On Friday 18 January 2008 20:50, Robert Hailey wrote:
> 
> On Jan 18, 2008, at 12:55 PM, Matthew Toseland wrote:
> 
> >> I think that the fatal timeout problem should be nailed down before  
> >> 0.7.
> >>
> >> From my investigation I think that it is caused by a problem in the
> >> link layer (Message->packet->Message) where Messages are either
> >> dropped or duplicated (albeit, somewhat rarely).
> >
> > Do you have any more detail?
> 
> Definitionally a fatal timeout is when the last node receives the Ack  
> that the other node is working on it, but nothing else (except maybe  
> non-local RejectOverloads).
> 
> So that we received an ack, factually all we *know* is that a request  
> handler began to run on the remote machine, but we did not get a  
> responding MessageItem...
> In theory these are the only possible problems that would cause this  
> in an environment where all the nodes are the same (simulator):
> (1) RequestHandler & Sender don't match each other.
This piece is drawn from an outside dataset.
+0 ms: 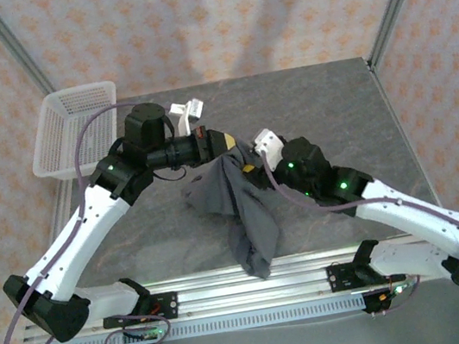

> (2) The node finished, but the response was dropped between their  
> RequestHandler and our MessageCore.
> (3) The node actually did take > 2 minutes to process the request  
> (e.g. fetching from datastore, verify, forwarding queue, coalescing  
> delays, etc).
> 
> Although I have just recently been looking at the HTLs w/respect to  
> fatal timeouts, I find it super-odd that (at least for this, my  
> simulator setup) they always occur at htl==5 (?!?!). How totally  
> bizarre! HTLs do not start at 5, so they are surely being decremented.  
> It must be that the request stays at 10 to a point, back tracks to 5,  
> and then fatal-timeout's.
> 
> As best I can tell, all the fatal timeouts in the simulator occur with  
> data which does not exist so it may end up being a whole-network  
> search (a bunch of USK lookups).
> 
> Certainly if any control packet is dropped in the chain a timeout is  
> certain, and I have gotten a few accepted timeouts in the simulator,  
> but they are much more rare.
> 
> --Impossible message #1--
> Jan 18, 2008 19:43:22:148 (freenet.node.PeerNode$SyncMessageCallback,  
> UDP packet receiver for Darknet port 5008, ERROR): Acknowledged but  
> not sent?! on freenet.node.PeerNode$SyncMessageCallback at 1398044 for  
> freenet 
> .node.DarknetPeerNode at [email protected]:5004 at c8af72...bd6c@12ca580
> 
> * To me this indicates a bug in the message system.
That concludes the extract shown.